Application of pressure small signals extraction and amplification technology in abandoned well pattern for geothermal energy extraction and H2 storage: Numerical modeling and economic analysis

Abstract

Using abandoned reservoirs for geothermal energy development and H2 storage is economical. The impact of complex fractures from long-term oil and gas extraction on geothermal energy and H2 storage is not yet clearly understood. Here, a pressure small signals extraction and amplification (PSEA) technology is developed to improve reservoir monitoring accuracy. This technology is capable of coupling many pressure transient analysis models to invert parameters for multiple scenarios. This work establishes numerical models to simulate the effects of geothermal energy extraction and H2 storage over 5000 days. Results show that this technology improves the accuracy of inverted parameters by 4–14 times.

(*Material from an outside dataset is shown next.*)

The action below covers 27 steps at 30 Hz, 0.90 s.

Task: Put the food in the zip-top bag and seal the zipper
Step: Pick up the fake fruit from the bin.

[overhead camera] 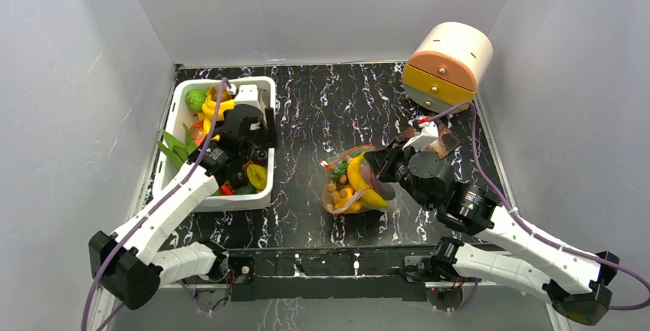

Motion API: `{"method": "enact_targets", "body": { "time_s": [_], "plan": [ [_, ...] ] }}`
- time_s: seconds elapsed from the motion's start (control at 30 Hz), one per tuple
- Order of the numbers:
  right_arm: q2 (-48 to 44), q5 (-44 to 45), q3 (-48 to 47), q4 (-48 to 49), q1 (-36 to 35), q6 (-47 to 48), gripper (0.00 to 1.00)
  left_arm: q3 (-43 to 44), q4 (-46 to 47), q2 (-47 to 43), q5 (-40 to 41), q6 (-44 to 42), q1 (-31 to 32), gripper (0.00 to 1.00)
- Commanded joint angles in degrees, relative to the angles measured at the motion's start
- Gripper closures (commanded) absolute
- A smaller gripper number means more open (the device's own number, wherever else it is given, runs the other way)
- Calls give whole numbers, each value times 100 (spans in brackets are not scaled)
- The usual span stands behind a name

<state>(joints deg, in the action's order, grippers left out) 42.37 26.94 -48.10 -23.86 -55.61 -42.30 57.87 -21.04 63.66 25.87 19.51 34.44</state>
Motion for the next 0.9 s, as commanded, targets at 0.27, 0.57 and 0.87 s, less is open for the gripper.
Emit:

This technology adjusts the production temperature differences in a single injection-production system from 1.4K to 6.5K and the net heat power from 0.25 MW to 1.1 MW, and it can also identify an early low-rate H2 storage phase. The Non-Sorting Genetic Algorithm II calculates that the PSEA technology brings economic benefits of $704,000 and $352,000 for geothermal energy extraction and H2 storage in a single injection-production system. In conclusion, the developed monitoring technology and models improve accuracy in assessing geothermal energy development and H2 storage, preventing failures in residential heating or H2 storage projects.